DÖRT YILIMIZ BOŞA GİTTİ
Okulumuz  hemşire yardımcılığı bölümünde okuyan Sümeyye “Öğrencilerin ilk kez uygulamaya konulan hemşire yardımcılığı, ebe yardımcılığı ve sağlık bakım teknisyenliği hakkında bilgilendirilmesi gerekiyor. ‘Bu meslek grupları ne yapacak?​’ sorusunun cevaplanması gerektiğini düşünüyorum.” diyor. Üniversiteye geçişin kalktığı konusunda ise “Okul bitince üniversite sınavına girmek isteyenler için verilen dersler yetersiz kalıyor. Hatta işimize yaramayacak dersler görüyoruz. Bunlara rağmen sınavdan yüksek bir puan alabilmemiz zor.” sözlerini dile getiriyor. Sağlık meslek lisesi mezunlarının fakülte ve meslek yüksekokullarına direkt geçişle geçmesi gerektiğini düşündüğünü söylüyor. 
Beyza ise, “Stajyer öğrencileri, hastanelerde sadece getir götür işlerini yapan veya hemşire yardımcısı olarak görmek büyük sıkıntılar yaratır. Mezun olunca alacağım unvanın hasta bakıcısı olmasını istemiyorum. ”diyerek söze giriyor. Okulumuz mezunlarından arkadaşımız Merve’nin KPSS sınavında bölümüne yer açılmadığından “4 yılım boşa gitti” diyor Merve.
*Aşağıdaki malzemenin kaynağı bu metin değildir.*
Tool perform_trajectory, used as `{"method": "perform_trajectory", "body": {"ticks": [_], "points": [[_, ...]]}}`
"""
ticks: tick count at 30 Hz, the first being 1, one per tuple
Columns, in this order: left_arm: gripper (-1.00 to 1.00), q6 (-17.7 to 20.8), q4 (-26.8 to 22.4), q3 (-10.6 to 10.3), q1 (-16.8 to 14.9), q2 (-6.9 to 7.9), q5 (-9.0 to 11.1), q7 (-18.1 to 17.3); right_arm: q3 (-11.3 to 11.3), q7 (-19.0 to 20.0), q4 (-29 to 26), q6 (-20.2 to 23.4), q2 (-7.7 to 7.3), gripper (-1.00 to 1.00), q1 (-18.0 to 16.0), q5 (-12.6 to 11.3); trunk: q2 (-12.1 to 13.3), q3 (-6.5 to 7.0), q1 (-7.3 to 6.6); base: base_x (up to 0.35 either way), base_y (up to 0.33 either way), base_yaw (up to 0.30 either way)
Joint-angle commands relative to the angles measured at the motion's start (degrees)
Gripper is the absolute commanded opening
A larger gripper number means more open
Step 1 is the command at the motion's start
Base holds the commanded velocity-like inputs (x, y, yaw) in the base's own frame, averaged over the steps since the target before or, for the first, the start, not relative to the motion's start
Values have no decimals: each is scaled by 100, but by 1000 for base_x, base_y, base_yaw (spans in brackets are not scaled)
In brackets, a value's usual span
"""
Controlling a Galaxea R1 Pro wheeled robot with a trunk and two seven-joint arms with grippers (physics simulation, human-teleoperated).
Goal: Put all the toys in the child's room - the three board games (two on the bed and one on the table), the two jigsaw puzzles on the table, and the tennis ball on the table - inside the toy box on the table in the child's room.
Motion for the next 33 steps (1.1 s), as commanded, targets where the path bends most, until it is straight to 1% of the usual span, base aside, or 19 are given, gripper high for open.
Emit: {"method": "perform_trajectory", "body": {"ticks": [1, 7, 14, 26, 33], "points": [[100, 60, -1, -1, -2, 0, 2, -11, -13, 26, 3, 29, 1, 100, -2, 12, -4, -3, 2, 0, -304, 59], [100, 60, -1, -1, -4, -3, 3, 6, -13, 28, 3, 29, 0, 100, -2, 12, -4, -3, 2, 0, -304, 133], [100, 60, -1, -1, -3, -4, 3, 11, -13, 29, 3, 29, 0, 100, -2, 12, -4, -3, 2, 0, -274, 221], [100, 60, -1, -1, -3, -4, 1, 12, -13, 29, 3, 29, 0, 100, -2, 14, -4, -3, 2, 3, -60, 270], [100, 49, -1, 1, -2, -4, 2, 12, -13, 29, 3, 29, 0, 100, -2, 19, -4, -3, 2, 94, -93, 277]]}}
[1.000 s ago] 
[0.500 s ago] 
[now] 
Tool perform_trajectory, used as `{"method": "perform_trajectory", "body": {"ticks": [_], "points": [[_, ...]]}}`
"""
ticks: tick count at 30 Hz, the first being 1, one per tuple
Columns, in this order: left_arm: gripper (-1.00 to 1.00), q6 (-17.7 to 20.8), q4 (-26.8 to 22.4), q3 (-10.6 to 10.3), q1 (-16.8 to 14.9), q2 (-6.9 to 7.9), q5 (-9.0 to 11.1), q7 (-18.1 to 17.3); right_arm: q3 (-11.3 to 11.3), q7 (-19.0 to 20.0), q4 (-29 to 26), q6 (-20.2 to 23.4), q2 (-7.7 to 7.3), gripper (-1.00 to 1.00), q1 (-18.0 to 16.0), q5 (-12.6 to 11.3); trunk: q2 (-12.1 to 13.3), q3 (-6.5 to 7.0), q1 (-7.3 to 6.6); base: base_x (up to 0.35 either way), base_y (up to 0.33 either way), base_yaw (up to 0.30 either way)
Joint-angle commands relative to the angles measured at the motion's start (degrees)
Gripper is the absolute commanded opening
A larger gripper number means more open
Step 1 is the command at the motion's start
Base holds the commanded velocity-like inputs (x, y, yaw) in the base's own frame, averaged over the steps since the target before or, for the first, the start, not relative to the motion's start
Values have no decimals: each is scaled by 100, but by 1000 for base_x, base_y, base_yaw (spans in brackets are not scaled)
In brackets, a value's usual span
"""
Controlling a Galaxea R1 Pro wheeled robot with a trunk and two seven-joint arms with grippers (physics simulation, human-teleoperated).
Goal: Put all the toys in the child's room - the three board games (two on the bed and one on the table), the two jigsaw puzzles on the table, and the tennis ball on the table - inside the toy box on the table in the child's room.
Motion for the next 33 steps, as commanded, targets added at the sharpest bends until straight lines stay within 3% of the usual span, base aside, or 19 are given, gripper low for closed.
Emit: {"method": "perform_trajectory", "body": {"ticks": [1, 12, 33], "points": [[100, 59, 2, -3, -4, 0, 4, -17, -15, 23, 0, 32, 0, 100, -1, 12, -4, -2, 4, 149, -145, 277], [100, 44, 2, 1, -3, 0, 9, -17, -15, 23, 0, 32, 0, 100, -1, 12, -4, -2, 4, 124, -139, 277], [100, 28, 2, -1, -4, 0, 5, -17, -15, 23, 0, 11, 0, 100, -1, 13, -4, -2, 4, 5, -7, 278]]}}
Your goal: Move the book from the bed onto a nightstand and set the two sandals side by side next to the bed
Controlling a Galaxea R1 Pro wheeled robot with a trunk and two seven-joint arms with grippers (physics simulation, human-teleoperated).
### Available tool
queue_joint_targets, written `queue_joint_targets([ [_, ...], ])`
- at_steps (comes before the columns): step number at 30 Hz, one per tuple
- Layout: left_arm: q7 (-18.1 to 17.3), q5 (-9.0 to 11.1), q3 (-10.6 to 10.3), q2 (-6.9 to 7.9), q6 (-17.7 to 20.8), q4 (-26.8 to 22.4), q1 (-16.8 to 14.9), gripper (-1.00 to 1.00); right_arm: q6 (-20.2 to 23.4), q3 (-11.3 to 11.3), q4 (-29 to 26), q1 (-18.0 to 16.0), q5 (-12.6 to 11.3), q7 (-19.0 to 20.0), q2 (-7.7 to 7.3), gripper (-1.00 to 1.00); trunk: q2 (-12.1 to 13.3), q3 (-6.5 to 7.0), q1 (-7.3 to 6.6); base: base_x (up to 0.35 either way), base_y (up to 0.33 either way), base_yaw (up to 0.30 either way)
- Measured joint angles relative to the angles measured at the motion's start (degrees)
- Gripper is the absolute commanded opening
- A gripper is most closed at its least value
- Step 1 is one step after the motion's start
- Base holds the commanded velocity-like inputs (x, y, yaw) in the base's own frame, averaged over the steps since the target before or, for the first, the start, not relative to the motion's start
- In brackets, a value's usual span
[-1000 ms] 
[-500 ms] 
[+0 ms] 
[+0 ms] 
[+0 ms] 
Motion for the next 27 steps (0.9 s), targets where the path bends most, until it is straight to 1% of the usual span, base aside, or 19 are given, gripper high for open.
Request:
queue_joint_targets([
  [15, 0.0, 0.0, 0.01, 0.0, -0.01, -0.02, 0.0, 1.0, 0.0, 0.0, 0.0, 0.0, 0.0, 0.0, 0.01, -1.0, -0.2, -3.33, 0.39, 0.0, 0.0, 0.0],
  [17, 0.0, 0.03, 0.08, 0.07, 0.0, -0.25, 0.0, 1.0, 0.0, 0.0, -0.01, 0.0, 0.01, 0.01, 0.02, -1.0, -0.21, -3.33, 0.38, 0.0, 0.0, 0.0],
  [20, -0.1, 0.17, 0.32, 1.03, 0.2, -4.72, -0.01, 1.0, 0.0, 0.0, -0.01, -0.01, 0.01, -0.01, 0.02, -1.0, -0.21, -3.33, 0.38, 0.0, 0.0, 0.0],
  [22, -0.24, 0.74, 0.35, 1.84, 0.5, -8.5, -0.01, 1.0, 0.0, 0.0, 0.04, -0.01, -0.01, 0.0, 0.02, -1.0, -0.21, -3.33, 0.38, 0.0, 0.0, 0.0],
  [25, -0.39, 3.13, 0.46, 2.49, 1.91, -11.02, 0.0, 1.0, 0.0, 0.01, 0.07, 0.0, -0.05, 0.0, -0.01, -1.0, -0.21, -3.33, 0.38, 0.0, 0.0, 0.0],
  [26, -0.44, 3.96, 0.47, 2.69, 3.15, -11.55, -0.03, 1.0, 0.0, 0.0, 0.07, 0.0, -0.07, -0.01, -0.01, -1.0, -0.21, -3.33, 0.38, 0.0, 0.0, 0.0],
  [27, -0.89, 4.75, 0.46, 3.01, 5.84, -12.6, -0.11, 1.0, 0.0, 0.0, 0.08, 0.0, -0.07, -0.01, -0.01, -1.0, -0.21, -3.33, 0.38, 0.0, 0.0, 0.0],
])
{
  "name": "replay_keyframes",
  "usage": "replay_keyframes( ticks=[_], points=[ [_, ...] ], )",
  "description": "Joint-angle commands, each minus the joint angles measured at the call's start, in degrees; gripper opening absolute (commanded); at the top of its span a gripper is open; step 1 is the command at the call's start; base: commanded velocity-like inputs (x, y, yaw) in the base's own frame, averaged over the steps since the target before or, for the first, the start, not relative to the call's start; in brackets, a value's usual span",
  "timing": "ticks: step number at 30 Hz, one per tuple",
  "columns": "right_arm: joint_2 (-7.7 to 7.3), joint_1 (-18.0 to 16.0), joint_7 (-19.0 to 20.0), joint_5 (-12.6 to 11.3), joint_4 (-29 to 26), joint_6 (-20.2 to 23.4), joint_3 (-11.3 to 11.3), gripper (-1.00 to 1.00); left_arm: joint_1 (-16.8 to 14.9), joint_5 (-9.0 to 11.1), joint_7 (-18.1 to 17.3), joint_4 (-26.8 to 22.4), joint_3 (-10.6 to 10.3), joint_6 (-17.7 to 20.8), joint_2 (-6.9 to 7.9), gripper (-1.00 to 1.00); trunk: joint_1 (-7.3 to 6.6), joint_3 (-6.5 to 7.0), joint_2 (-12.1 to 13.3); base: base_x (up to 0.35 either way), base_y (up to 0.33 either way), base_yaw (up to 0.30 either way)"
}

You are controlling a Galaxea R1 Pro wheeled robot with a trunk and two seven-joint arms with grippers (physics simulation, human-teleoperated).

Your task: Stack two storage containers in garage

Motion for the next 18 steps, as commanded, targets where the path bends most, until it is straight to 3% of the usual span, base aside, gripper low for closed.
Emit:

Üniversite sınavında başarılı olabilmek için dershaneye gitmesi gerektiği ve maddi durumunun buna olanak vermemesi ise yaşadığı duygusal sorunlara sebep oluyor. Aslında Merve’yi 18 yaşında saran gelecek kaygısı daha binlerce sağlık meslek liseliyi de bilinmeyen bir yola sürüklüyor. Eğitim sistemi öğrencinin karşısına her yerde her zaman zorluk çıkartıyor ama kaybedeceğimiz yıllardan ziyade kaybettiğimiz umudu bizlere kim verecek?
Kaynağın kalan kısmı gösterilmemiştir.